Beginnings of an SSTV demodulator

August 2, 2009 | Amateur Radio | By: Mark VandeWettering

So, armed with the SSTV link that I dug out yesterday, and with a couple of hours this morning to tinker, I started working on an SSTV decoder. It’s not much different than the APT and WEFAX decoders I had written before, but they used amplitude modulation of an audio subcarrier, and most (all?) SSTV modes are based upon frequency modulation. But the only real difference is instead of recovering the amplitude of the carrier, you recover the change in phase. I’ll write this up in more detail sometime when I feel like writing, but here’s some example “demodulations”. The first comes from the header:

yyy

This is from the beginning of the recording of my Robot36 encoded picture. It starts with the so-called VIS code, which has 300ms of 1900hz audio, 10ms of 1200hz audio, and 300ms of 1900hz audio. You then see the mode indentifier, which begins and ends with 30ms of 1200hz, and with the identifier having ones and zeros encoded as 1100hz and 1300hz audio respectively. Neat!

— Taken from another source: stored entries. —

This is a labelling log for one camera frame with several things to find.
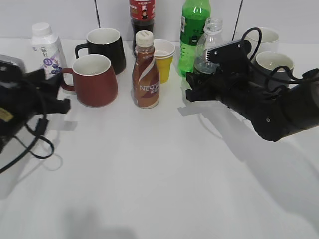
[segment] purple label
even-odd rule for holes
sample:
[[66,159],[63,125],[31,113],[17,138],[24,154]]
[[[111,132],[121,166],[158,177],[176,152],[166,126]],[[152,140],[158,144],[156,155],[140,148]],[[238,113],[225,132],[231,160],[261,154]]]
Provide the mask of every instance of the purple label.
[[53,64],[52,60],[49,59],[49,58],[45,58],[45,59],[43,60],[43,63],[44,63],[45,65],[47,65],[47,66],[51,66],[51,65]]

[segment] red mug
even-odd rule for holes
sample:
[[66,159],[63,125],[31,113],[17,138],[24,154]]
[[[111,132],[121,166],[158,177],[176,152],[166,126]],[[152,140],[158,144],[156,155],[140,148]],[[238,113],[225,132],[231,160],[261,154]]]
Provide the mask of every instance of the red mug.
[[62,88],[75,91],[84,105],[100,107],[112,102],[118,93],[118,83],[109,58],[91,54],[77,59],[72,68],[64,68],[63,73],[73,75],[74,86],[62,82]]

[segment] black wire
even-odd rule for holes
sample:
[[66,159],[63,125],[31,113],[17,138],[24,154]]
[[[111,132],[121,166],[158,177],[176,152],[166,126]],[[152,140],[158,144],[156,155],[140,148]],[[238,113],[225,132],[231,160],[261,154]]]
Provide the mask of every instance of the black wire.
[[258,38],[258,43],[257,43],[257,46],[256,46],[256,49],[254,51],[254,53],[251,55],[251,57],[249,58],[249,61],[252,61],[254,59],[254,57],[256,56],[257,54],[257,51],[260,47],[260,44],[261,44],[261,40],[262,40],[262,33],[261,31],[258,31],[258,34],[259,34],[259,38]]
[[[19,139],[17,136],[13,136],[13,138],[15,138],[24,148],[27,149],[27,146],[21,141],[21,139]],[[49,157],[51,157],[53,155],[53,151],[54,151],[54,145],[52,142],[50,142],[47,138],[40,138],[41,140],[43,140],[44,142],[46,142],[47,144],[50,145],[51,147],[51,153],[48,155],[48,156],[40,156],[40,155],[37,155],[35,153],[33,153],[32,151],[30,151],[29,153],[32,154],[35,158],[38,158],[38,159],[47,159]]]
[[[253,27],[253,28],[249,29],[248,31],[246,31],[246,32],[244,33],[244,35],[242,36],[241,42],[240,42],[240,44],[241,44],[242,46],[244,46],[244,40],[245,40],[246,36],[247,36],[251,31],[258,31],[258,32],[259,32],[259,41],[261,41],[261,38],[262,38],[261,30],[260,30],[259,28],[257,28],[257,27]],[[248,64],[254,71],[256,71],[256,72],[258,72],[259,74],[261,74],[261,75],[263,75],[263,76],[269,78],[269,79],[272,80],[272,81],[276,81],[276,82],[280,82],[280,83],[284,83],[284,84],[306,84],[306,83],[308,84],[308,83],[313,83],[313,82],[319,81],[319,77],[310,78],[310,79],[304,79],[304,78],[299,79],[299,78],[296,78],[295,76],[293,76],[291,70],[290,70],[289,67],[287,67],[287,66],[280,66],[279,69],[283,68],[283,69],[285,70],[285,72],[287,73],[287,75],[288,75],[291,79],[293,79],[293,81],[282,80],[282,79],[275,78],[275,77],[273,77],[273,76],[269,76],[269,75],[267,75],[266,73],[264,73],[264,72],[262,72],[261,70],[259,70],[257,67],[255,67],[255,66],[251,63],[251,61],[250,61],[250,60],[248,59],[248,57],[247,57],[247,52],[246,52],[246,50],[245,50],[245,47],[241,47],[240,49],[241,49],[242,53],[243,53],[244,56],[245,56],[244,59],[245,59],[245,61],[247,62],[247,64]]]
[[[47,118],[47,107],[46,107],[46,102],[44,100],[44,97],[42,95],[42,93],[37,89],[37,87],[31,83],[30,81],[28,80],[25,80],[25,79],[21,79],[21,81],[23,81],[24,83],[26,83],[27,85],[29,85],[29,88],[34,91],[37,95],[38,95],[38,98],[41,102],[41,106],[42,106],[42,111],[43,111],[43,119],[46,120]],[[49,143],[50,141],[47,140],[46,138],[42,137],[41,135],[35,133],[32,135],[35,136],[35,138],[33,139],[33,141],[31,142],[31,144],[25,148],[25,151],[22,152],[16,159],[14,159],[12,162],[10,162],[9,164],[7,164],[5,167],[1,168],[0,169],[0,174],[4,173],[5,171],[7,171],[8,169],[10,169],[11,167],[13,167],[15,164],[17,164],[20,160],[22,160],[29,152],[31,152],[31,150],[34,148],[34,146],[36,145],[36,143],[39,141],[39,139],[44,139],[45,142]],[[52,153],[51,155],[54,153],[54,147],[53,147],[53,144],[50,142],[49,145],[51,146],[51,149],[52,149]]]
[[[273,76],[276,72],[278,72],[282,67],[276,67],[270,74],[269,76]],[[264,87],[266,89],[266,91],[270,92],[270,93],[274,93],[276,92],[279,88],[281,88],[282,90],[284,90],[286,87],[283,85],[277,86],[275,89],[273,89],[272,91],[269,89],[269,76],[266,77],[265,79],[265,83],[264,83]]]

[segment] bottle label
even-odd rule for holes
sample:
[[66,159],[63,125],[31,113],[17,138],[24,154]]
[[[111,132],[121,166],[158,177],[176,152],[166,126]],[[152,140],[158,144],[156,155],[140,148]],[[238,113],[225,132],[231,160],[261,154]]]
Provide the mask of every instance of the bottle label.
[[180,40],[184,44],[196,46],[202,34],[204,34],[206,20],[193,20],[181,17]]
[[0,119],[8,123],[11,119],[13,119],[13,114],[0,107]]
[[130,0],[131,18],[148,21],[155,17],[155,0]]
[[45,70],[47,79],[60,73],[66,67],[65,57],[59,40],[53,44],[33,45],[32,47],[37,62],[40,62],[38,67]]
[[133,70],[133,90],[136,104],[145,108],[154,105],[160,96],[160,73],[154,52],[139,53]]

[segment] mug rim
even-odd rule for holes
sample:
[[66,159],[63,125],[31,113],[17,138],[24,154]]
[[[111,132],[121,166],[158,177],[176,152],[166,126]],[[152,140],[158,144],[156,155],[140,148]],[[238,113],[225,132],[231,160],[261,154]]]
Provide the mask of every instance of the mug rim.
[[[269,27],[257,27],[257,28],[272,31],[273,33],[276,34],[276,37],[277,37],[277,40],[275,40],[275,41],[261,41],[261,43],[266,43],[267,44],[267,43],[274,43],[274,42],[278,42],[279,41],[279,34],[274,29],[269,28]],[[251,38],[249,36],[249,34],[247,35],[247,38],[249,38],[252,41],[258,42],[258,40]]]
[[[103,59],[107,60],[107,61],[108,61],[108,64],[109,64],[108,68],[107,68],[106,70],[104,70],[103,72],[99,72],[99,73],[92,74],[92,75],[85,75],[85,74],[81,74],[81,73],[77,72],[77,71],[74,69],[75,64],[76,64],[77,62],[79,62],[79,61],[81,61],[81,60],[85,60],[85,58],[89,58],[89,57],[90,57],[90,58],[92,58],[92,57],[100,57],[101,59],[103,58]],[[89,76],[99,76],[99,75],[104,74],[105,72],[107,72],[107,71],[111,68],[111,66],[112,66],[112,63],[111,63],[111,60],[110,60],[108,57],[106,57],[106,56],[104,56],[104,55],[99,55],[99,54],[89,54],[89,55],[82,56],[82,57],[76,59],[75,62],[73,63],[73,65],[72,65],[72,71],[73,71],[75,74],[80,75],[80,76],[87,76],[87,77],[89,77]]]
[[268,67],[265,67],[265,66],[261,65],[260,62],[258,62],[258,59],[259,59],[262,55],[264,55],[264,54],[270,54],[270,53],[271,53],[271,54],[274,54],[274,53],[275,53],[276,55],[284,56],[284,57],[287,58],[287,59],[291,62],[291,64],[292,64],[292,66],[289,67],[289,69],[290,69],[290,70],[293,70],[293,69],[294,69],[295,63],[294,63],[294,61],[293,61],[289,56],[287,56],[287,55],[285,55],[285,54],[282,54],[282,53],[275,52],[275,51],[263,51],[263,52],[259,53],[259,54],[256,56],[256,62],[257,62],[257,64],[258,64],[259,66],[261,66],[262,68],[266,69],[266,70],[273,71],[273,69],[270,69],[270,68],[268,68]]
[[[112,42],[109,42],[109,43],[101,43],[101,44],[89,40],[89,35],[90,35],[90,34],[92,34],[92,33],[95,32],[95,31],[102,31],[102,30],[112,30],[112,31],[115,31],[115,32],[118,33],[118,36],[119,36],[119,37],[118,37],[115,41],[112,41]],[[95,45],[109,45],[109,44],[112,44],[112,43],[114,43],[114,42],[117,42],[120,38],[121,38],[121,33],[120,33],[118,30],[116,30],[116,29],[114,29],[114,28],[107,28],[107,27],[93,29],[92,31],[90,31],[90,32],[86,35],[86,40],[87,40],[88,42],[91,42],[91,43],[95,44]]]

Looking at a later part, we get this:

xxx

This shows scanlines from the image. Between the two tallest peaks, you see two scanlines. The two longer stretches are the intensity information, the two shorter, the R-Y and B-Y color channels.

It won’t be too hard to convert this into a picture, but I’ve been mucking with this too long today. Stay tuned for more developments.

Addendum: The bandpass filter in these examples was probably not positioned optimally (centered on 1500Hz, rather than 1700Hz). I’ve corrected it.